Sleiman's video is also noteworthy for his seething anger over a report that more LGBTQ people in the U.S. have been murdered this year so far than in 2016. He threatens homophobes:
If you ever come to me to kill me just because I'm gay, I will destroy you. I might be gay and I might be a nice guy, but don't get it twisted, because I will fuck you up.
Oddly, he felt the need to follow the video with a post stating that women are better kissers than men, and to call out The Advocate's Brandon Voss for asking him if he was gay during a 2009 interview. Sleiman, seething over the memory, feels that because he only agreed to speak with The Advocate if they promised no personal questions, that means Voss's motivations were ugly, and that the question was out of bounds.
The real problem with journalism is not that journalists aren't respectful enough of asking questions people may not want to answer, it's the opposite. It's the reason celebrity journalism is so weak, with outlets always walking on eggshells for fear of losing access. (Offend Sleiman, you might piss off his publicist, who may rep more clickworthy names, or you might piss off the star of the show he's on, or, or, or.)
I think it's great he came out. I'm not in love with him threatening gay bashers, because it implies that gay people who were killed were not strong enough to defend themselves. His kiss post was undercutting and silly. As for Voss, if Sleiman wasn't ready to come out in 2009 — which is his right — he could have simply said he would not answer personal questions; there should be no stigma attached to asking someone if they're gay.

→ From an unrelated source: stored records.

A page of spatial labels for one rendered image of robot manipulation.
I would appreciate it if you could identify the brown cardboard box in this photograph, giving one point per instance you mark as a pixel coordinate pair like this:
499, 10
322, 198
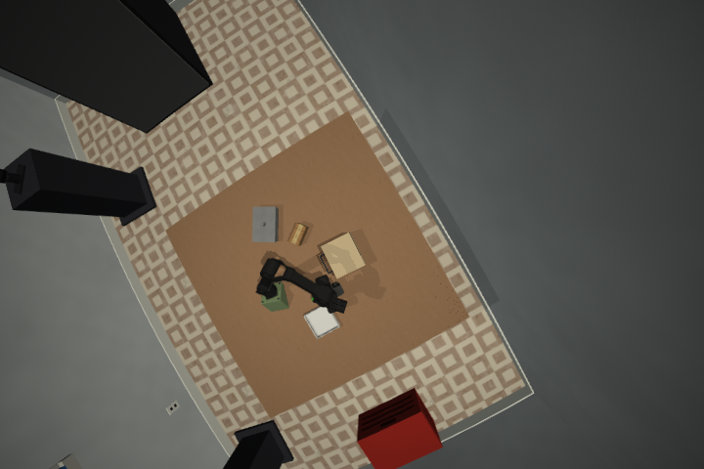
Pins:
298, 234

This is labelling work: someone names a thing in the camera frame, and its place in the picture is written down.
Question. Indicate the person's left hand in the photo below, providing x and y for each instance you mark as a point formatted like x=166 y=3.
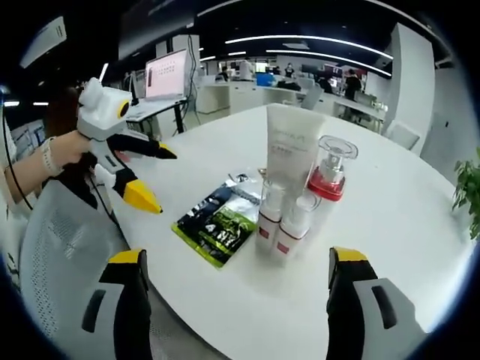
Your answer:
x=75 y=148

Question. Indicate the clear cap red collar skincare bottle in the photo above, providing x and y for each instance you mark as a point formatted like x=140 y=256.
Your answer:
x=326 y=183

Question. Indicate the hanging black display screen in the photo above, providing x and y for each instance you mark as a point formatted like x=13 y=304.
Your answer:
x=157 y=26

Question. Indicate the ceiling air conditioner unit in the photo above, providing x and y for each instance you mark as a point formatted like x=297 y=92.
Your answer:
x=43 y=43

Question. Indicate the green black skincare sachet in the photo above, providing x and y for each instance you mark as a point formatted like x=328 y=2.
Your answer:
x=217 y=236

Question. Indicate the potted green plant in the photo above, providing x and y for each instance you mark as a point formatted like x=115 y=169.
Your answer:
x=468 y=187

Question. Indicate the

Voss has addressed the issue at his new gig at NewNowNext, where he denies having been told he could not ask any personal questions, and asserts he would have honored the request:
I was not informed beforehand that Sleiman wished to avoid any personal questions, a request I would have honored. As I told Sleiman earlier today in a private Facebook message, I regret the unfortunate miscommunication.
My goal, however, was not to be unkind or shocking. When writing for LGBT publications, I respectfully interview LGBT people, straight people, and those who choose not to identify publicly. But because these celebrities are speaking to LGBT press, I do offer them an opportunity to identify if they so choose, with the end goal of celebrating and normalizing all sexual identities.
Had Sleiman replied with “I prefer to keep my private life private” or “It’s more fun to keep people guessing,” I would not have pressed the issue. Had he or his representatives later reached out to request that I edit out the offending exchange, I would have done so without question.
Ultimately, kudos to Sleiman for coming out, and for his authentic and urgent response to the epidemic of LGBTQ murders.